Analysis of the nature and activity of AMPs produced by G. mellonella during metamorphosis.
Intestinal cells of mammals and insects produce a variety of AMPs, which function as inhibitors of microorganisms invading the intestine (23). Additionally, it has been observed that 20-hydroxyecdysone, a metamorphic hormone, regulates the expression of AMPs in Bombyx mori (24). As a result, variations in AMPs during different developmental phases may result in alterations in the gut microbial ecology. To confirm the production of AMPs during the larval and pupal stages, the gene expression levels of important AMP genes were evaluated using real-time quantitative PCR (RT-qPCR). HCM000600 and HCM009440 (cecropin A) had an expression value of 4.58 ± 0.28 at the larval stage, higher than the levels of prepupal (0.53 ± 0.04) and pupal (1.67 ± 0.09) expression. On the other hand, levels of expression of HCM007113 (cecropin D), HCM008333 (gallerimycin), and HCM003020 (LYS) were 4.48 ± 1.09, 2.30 ± 0.46, and 4.59 ± 0.31 in the pupal stage, respectively, which was higher than their levels of expression in the larval stage (2.54 ± 0.42, 0.63 ± 0.11, and 0.61 ± 0.52, respectively) (Fig. 6A).

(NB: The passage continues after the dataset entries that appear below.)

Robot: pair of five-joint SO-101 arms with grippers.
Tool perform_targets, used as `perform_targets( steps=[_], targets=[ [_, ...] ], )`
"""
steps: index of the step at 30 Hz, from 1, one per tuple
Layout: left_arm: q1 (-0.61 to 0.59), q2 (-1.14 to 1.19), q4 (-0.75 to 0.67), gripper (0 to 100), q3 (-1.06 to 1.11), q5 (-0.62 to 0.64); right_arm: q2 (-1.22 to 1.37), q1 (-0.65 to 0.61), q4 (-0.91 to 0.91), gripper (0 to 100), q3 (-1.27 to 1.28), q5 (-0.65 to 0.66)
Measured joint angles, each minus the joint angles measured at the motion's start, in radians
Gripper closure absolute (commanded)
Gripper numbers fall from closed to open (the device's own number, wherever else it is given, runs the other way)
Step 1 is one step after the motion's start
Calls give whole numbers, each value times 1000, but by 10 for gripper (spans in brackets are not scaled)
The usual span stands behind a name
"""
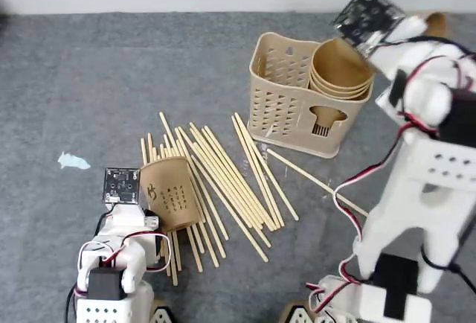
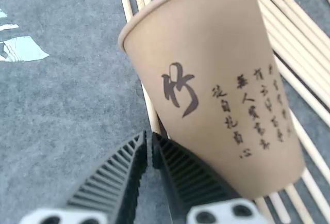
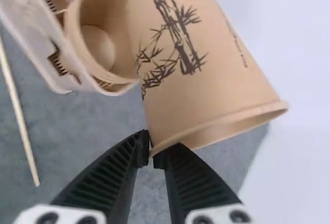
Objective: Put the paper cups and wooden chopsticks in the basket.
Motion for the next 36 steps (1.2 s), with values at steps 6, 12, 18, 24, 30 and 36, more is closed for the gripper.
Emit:
perform_targets(
  steps=[6, 12, 18, 24, 30, 36],
  targets=[
    [0, 0, 0, 986, 0, 0, 32, 2, 0, 990, 17, 83],
    [0, 0, 0, 986, 0, 0, 32, 2, 0, 887, 18, 180],
    [0, 0, 0, 986, 0, 0, 32, 43, 0, 772, 18, 189],
    [0, 0, 0, 986, 0, 0, 34, 57, -9, 818, -34, 189],
    [0, 0, 0, 986, 0, 0, 32, 26, -51, 959, -49, 129],
    [0, 0, 0, 986, 0, 0, 32, -86, -40, 974, -49, -169]
  ],
)
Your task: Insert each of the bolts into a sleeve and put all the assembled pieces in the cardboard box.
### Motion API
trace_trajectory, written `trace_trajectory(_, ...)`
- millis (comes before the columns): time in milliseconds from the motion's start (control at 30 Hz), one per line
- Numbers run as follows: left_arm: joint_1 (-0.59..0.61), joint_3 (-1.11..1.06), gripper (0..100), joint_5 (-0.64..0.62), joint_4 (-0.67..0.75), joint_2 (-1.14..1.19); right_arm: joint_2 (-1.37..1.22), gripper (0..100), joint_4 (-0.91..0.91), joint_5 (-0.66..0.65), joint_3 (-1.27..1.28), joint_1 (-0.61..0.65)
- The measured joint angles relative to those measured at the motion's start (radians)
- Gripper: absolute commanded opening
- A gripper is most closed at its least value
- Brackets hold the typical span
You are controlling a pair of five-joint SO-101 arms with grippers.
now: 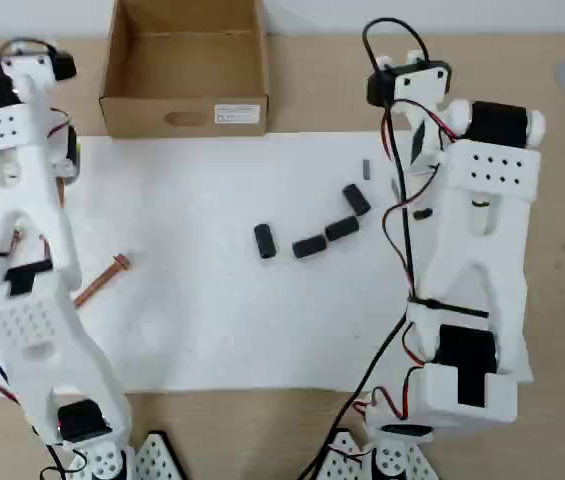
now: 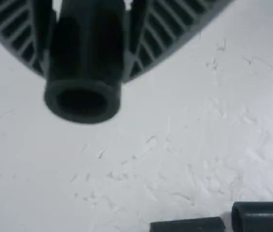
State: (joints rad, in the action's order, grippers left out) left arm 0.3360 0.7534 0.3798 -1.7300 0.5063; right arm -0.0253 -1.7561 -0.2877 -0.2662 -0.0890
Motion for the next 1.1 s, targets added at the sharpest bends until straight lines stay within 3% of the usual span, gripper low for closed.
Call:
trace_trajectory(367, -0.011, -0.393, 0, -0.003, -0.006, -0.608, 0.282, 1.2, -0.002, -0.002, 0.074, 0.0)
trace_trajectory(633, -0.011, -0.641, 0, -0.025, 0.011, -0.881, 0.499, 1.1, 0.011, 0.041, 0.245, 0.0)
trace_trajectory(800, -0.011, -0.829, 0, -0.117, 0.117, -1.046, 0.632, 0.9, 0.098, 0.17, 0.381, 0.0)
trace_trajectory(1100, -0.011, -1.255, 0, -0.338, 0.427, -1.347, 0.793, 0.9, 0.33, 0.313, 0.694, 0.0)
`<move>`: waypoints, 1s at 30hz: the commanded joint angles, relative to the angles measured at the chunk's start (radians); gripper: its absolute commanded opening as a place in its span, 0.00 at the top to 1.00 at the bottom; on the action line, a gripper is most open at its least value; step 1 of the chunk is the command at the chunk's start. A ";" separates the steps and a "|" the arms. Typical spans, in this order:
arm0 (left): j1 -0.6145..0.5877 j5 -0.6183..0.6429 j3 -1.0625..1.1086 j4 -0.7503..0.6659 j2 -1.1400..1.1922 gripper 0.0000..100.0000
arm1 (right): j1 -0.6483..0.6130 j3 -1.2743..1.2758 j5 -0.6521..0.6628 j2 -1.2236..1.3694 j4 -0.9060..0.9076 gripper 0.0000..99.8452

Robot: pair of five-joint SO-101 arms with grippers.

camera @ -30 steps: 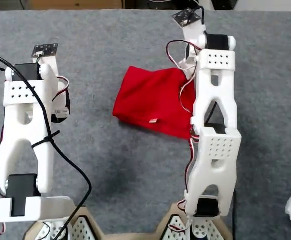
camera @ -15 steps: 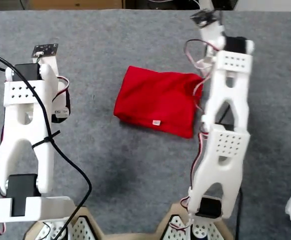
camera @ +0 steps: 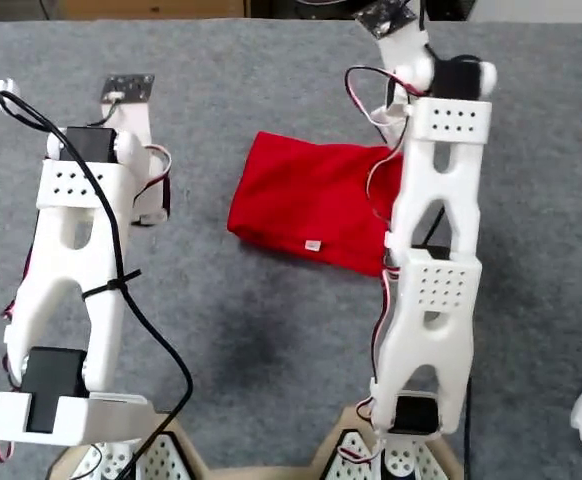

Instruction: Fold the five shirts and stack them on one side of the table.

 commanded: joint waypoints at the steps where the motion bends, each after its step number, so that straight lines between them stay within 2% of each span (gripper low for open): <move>1: 0.012 0.051 -0.002 -0.124 -0.038 0.98 | -0.027 0.084 -0.037 -0.035 0.018 1.00; 9: 0.147 0.077 0.006 -0.422 0.139 0.98 | -0.022 0.498 -0.051 -0.271 0.009 1.00; 12: 0.196 0.077 -0.080 -0.474 0.260 0.98 | -0.022 0.645 -0.046 -0.344 -0.029 1.00; 22: 0.261 0.077 -0.681 -0.373 0.742 0.98 | -0.048 1.207 -0.066 -0.526 -0.342 1.00; 30: 0.264 0.078 -1.119 -0.333 1.038 0.98 | -0.053 1.481 -0.110 -0.611 -0.534 1.00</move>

Quantitative analysis of AMPs by SDS-PAGE was performed on samples obtained from different developmental stages in the metamorphosis of G. mellonella. Proteins were extracted from 200 mg each of larvae, prepupae, and pupae. For the analysis of AMPs, proteins of less than 25 kDa were separated by in-gel chymotryptic digestion. Protein profile analysis of peptide mixture samples obtained by in-gel chymotryptic digestion was performed using liquid chromatography-electrospray ionization quadrupole time of flight mass spectrometry (LC-ESI-Q-TOF-MS) (Fig. 6B; Fig. S3). The peptide sequences obtained following LC-ESI-Q-TOF-MS were qualitatively analyzed using sequence databases of Ditrysia and Lepidoptera. For larvae, a total of 16 detected peptides were analyzed. Apolipophorin-3, known as an antimicrobial protein, was detected in prepupae and pupae, and acanthoscurrin-2-like protein was specifically identified in pupae (Fig. 6B). In conclusion, AMPs such as apolipophorin-3 and acanthoscurrin-2 were identified only in pupae (Fig. 6A and B), suggesting that these AMPs are produced when G. mellonella pupates and may alter the intestinal microbiota of the host.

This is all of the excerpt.